Laughton-Corbett Visiting Research Fellow

02 July 2024

Dr James WE Smith discusses how thinking about the world around us and beyond in maritime strategic terms, from the seabed through to space, is going through a renaissance.

As people go about their daily business, often there is little to no thought spared about the fundamental and vast connected systems that enable and underpin civilisation. Most of the population is content, as long as those systems do not fail, to remain unaware of the chain of processes in the world that enable daily life, like getting to work, fuelling homes, powering businesses and buying groceries. Most of these systems depend on what happens at sea and on the seabed. However, these places are far from the consciousness of the public and decision-makers, even if the oceans, ice caps, and riverways cover over 71% of the Earth's surface. As science fiction author Arthur C. Clarke (1917-2008) once said:

“How inappropriate to call this planet Earth when it is quite clearly Ocean.”

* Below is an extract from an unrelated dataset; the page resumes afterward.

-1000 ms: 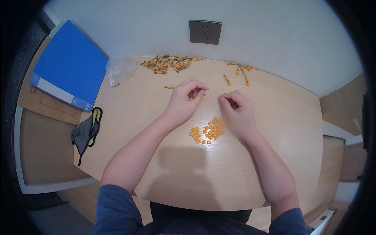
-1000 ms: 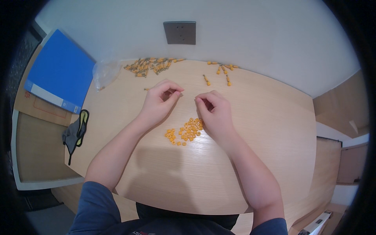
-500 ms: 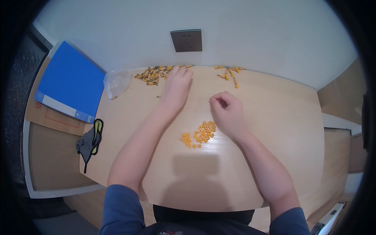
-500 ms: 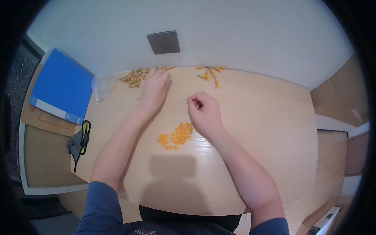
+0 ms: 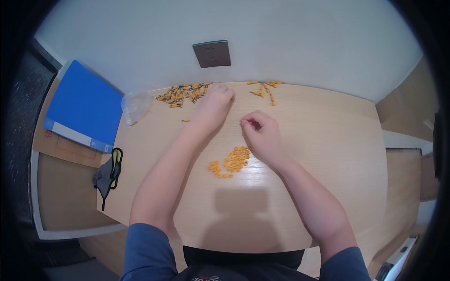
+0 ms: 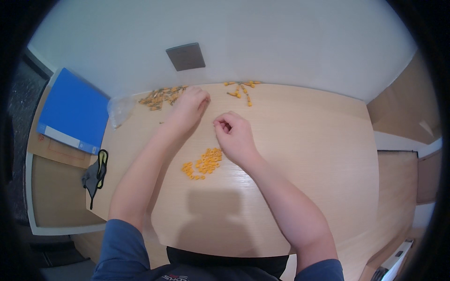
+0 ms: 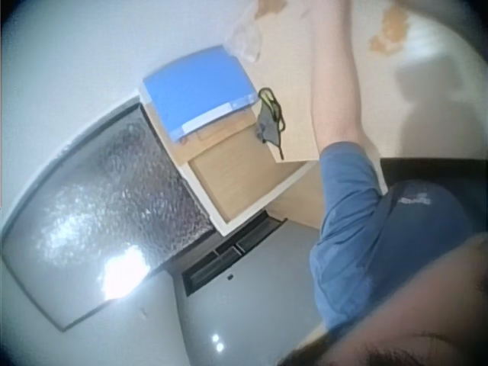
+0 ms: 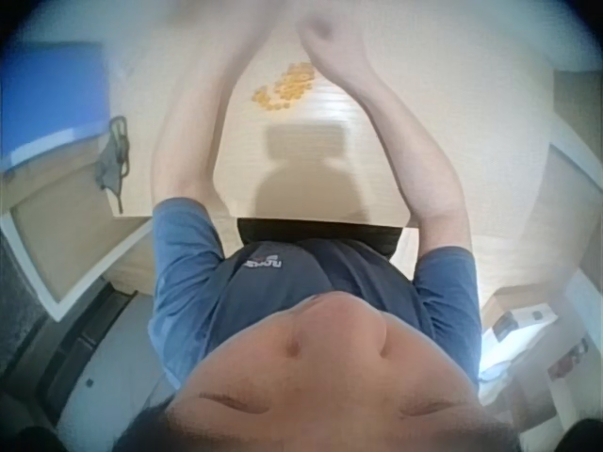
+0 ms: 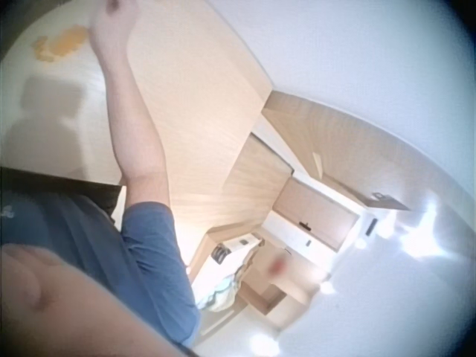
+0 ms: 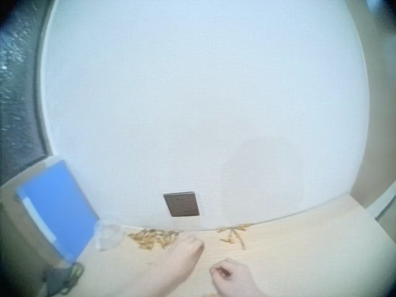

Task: The person assembles small yellow plastic connectors by hand, picking up pieces from the desk and snapping them together one by one.

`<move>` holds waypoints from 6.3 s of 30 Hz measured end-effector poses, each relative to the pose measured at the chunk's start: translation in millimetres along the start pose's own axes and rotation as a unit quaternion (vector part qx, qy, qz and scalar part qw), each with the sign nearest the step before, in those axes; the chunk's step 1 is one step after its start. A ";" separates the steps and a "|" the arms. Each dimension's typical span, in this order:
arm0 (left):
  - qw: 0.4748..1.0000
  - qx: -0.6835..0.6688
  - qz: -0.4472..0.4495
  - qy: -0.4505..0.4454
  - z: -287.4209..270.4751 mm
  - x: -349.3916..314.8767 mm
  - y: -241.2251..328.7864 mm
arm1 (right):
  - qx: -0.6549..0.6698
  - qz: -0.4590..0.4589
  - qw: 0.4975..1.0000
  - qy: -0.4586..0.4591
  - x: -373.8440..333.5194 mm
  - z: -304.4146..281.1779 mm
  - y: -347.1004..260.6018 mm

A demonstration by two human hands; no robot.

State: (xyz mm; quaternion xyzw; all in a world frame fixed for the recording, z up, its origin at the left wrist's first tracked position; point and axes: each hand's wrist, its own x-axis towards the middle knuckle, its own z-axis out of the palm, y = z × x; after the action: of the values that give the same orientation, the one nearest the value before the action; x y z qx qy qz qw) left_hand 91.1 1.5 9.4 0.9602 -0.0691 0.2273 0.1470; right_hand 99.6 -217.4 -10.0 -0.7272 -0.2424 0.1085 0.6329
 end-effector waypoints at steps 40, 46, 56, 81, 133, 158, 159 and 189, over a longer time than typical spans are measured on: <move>0.929 -0.290 -0.193 0.122 -27.1 -91.7 9.3 | -0.192 -0.117 0.973 -0.057 -13.2 13.1 -19.5; 0.920 -0.304 -0.205 0.135 -26.3 -90.0 8.3 | -0.226 -0.179 0.939 -0.189 -11.4 6.0 -20.7; 0.915 -0.280 -0.247 0.152 -22.1 -91.6 1.8 | -0.160 -0.083 0.981 0.067 -7.2 11.2 -7.0; 0.948 -0.164 -0.231 0.143 -15.1 -97.2 -4.2 | -0.153 -0.066 0.986 -0.031 -9.9 9.6 -13.8; 0.769 -0.604 -0.207 -0.006 -22.6 -89.9 27.5 | 0.119 0.083 0.987 -0.064 -9.2 8.7 -2.1; 0.763 -0.611 -0.211 0.000 -22.1 -90.3 25.3 | 0.191 0.100 0.976 -0.026 -11.0 17.0 -14.5; 0.759 -0.616 -0.211 0.001 -22.0 -90.7 24.9 | 0.174 0.067 0.982 -0.003 -11.2 23.6 -19.5; 0.761 -0.615 -0.205 -0.002 -19.6 -90.7 24.8 | 0.223 0.071 0.971 -0.056 -10.1 11.3 -12.6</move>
State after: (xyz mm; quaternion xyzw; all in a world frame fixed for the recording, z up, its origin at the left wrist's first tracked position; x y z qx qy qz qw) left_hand -2.5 -9.8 -9.1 0.6551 0.0040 0.0984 0.7491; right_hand 82.9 -211.5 -1.2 -0.5756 -0.1949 0.2456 0.7552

Therefore, it’s of little surprise that, since the classic period of Rome and Greece, the seas have been a place to communicate, explore, trade, and engage in warfare between nations and cultures. The aim is from the sea to influence what happens on land, like deterring conflict and enabling victory in war by exerting power to control the lifeblood of nations, alliances and the direction of our civilisation. Yet, after 1945, the sea became even more distantly remote than it already was. Even for island nations like Britain, who, like continental countries but more so islands, their culture, identity, strategy and foreign policy, let alone politics, have been shaped and defined by interaction at sea through commerce and warfare between nations. To some degree, this was because allied navies had been entirely successful in the Second World War. Naval forces had swept the seas of threats, providing protection against invasion, keeping populations and military fuelled and fed, ultimately enabling the land-based campaigns that resulted in the enemy's defeat. Although the liberalisation of freedom at sea opened the door to new threats over the post-war decades where war-like peace has been maintained at sea, this has supported decades of international growth, increased living standards and, in conjunction with nuclear weapons, an uneasy peace from total war.

In the 21st century, the public only gets glimpses or feels the aftereffects of disruption at sea and logistic chains as it impacts great swatches of daily life and not just national economies. Today, at sea, the state-sponsored Houthi Red Sea attacks are occurring, piracy continues, and growing naval competition around the world where nations are jostling to try and assert influence and control at sea, such as in the Indo-Pacific, are actively taking place. The business, function, and role of navies and seapower are enduring tasks, one going on for centuries with zero rest days, and the efforts of sailors and seafarers are little acknowledged by the public or in the corridors of power. As nations gather to mark significant historical events or future programmes, it often seems there is an emphasis placed on land and air forces at the expense of understanding the maritime contribution. This is part of a broader picture where awareness and education of the sea has declined rapidly in the latter decades of the 20th and early 21st century with the absence of Admiralty.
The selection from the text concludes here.